Antarctica Weather Information

ANTARCTIC WEATHER
"A blinding, shrieking blizzard all day, with the temperature ranging from -60 to -70 degrees F." - Shackleton (1909)


Coldest Temp:
-129F (-89C)
on July 21, 1983
Location: Vostok Station

Warmest Temp:

+59F (+15C) on Jan 5, 1974
Location: Vanda Station

Mean Temps:
Winter: -40 to -94F (-40 to -70C)
Summer: -5 to -31F (-15 to -35C)

Why is Antarctica so Cold?
Several factors combine to make Antarctica one of the coldest and least hospitable places on the Earth:

  • Unlike the Arctic region, Antarctica is a continent surrounded by an ocean which means that interior areas do not benefit from the moderating influence of water.
  • With 98% of its area covered with snow and ice, the Antarctic continent reflects most of the sun's light rather than absorbing it.
  • The extreme dryness of the air causes any heat that is radiated back into the atmosphere to be lost instead of being absorbed by the water vapor in the atmosphere.
  • During the winter, the size of Antarctica doubles as the surrounding sea water freezes, effectively blocking heat transfer from the warmer surrounding ocean.
  • Antarctica has a higher average elevation than any other continent on Earth which results in even colder temperatures.
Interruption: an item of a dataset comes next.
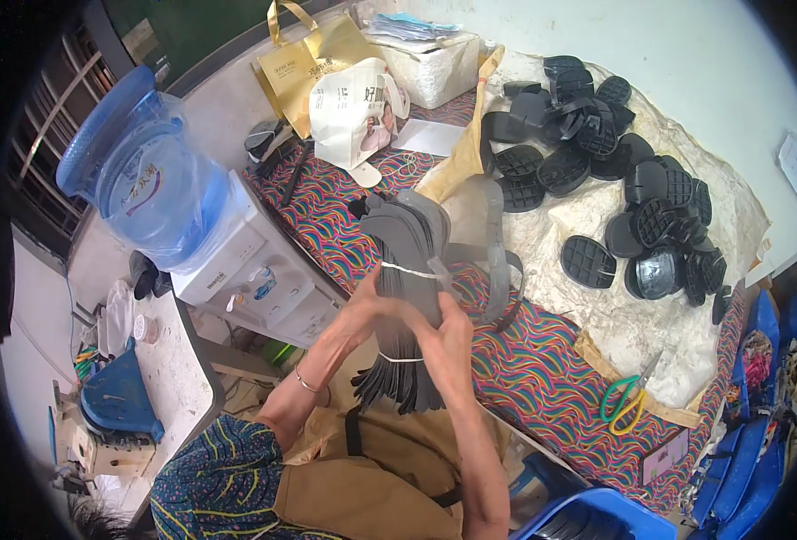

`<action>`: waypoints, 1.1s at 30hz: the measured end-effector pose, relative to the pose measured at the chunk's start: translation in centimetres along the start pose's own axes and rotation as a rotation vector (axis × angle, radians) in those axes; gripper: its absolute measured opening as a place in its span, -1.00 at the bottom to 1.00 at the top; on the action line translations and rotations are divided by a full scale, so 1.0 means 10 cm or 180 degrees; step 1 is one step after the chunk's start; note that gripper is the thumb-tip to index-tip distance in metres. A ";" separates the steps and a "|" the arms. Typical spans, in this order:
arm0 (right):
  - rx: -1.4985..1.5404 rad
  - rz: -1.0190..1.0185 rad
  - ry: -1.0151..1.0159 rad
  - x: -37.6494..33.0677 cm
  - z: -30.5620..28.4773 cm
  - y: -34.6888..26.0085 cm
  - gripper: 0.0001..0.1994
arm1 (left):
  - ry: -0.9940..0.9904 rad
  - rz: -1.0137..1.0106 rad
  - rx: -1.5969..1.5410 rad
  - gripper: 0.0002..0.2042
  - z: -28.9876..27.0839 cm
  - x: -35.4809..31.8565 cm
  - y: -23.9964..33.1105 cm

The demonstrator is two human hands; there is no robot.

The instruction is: The person assembles black slipper sandals by hand at a workbench. They pick up a sole and a strap, thread the strap through the sole's holes, and secure it. The person handles multiple components, including soles and straps, and places finished units into a blue bin.

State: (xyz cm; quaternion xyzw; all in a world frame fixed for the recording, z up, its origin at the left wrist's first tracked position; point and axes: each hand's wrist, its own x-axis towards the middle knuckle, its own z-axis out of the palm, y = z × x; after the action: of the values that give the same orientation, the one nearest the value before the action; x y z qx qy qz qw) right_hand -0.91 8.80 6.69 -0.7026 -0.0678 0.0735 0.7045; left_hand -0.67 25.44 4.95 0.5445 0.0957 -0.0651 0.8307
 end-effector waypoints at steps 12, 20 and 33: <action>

Weather observations in Antarctica have been recorded only for the last 150 years. Detailed climatic monitoring began in the late 1950's. Most Antarctic stations today are equipped with sophisticated weather monitoring technology and are manned by professional meteorologists who perform observations around the clock. Automated stations and remote sensing equipment provide a wealth of previously unattainable data and help to paint a more accurate picture of Antarctic weather continent-wide. Satellite measurements and photographs of the continent continue to reveal valuable information concerning cloud cover, storm movement, ice formation and distribution patterns, and a variety of other environmental characteristics.

- The South Pole -

- The Global Weather System -
  • Temperatures on the Polar Plateau range from -115F.

  • Wind speeds average just 12 mph, a mere summer breeze compared to the 198 mph katabatic winds found on the coast of Antarctica.

  • Precipitation averages less than 1" annually.

  • 0.03% average humidity combined with the extreme cold make the South Pole region the world's driest desert.

  • Solar radiation becomes zero as the sun dips below the horizon on March 22 and isn't seen again until September 22.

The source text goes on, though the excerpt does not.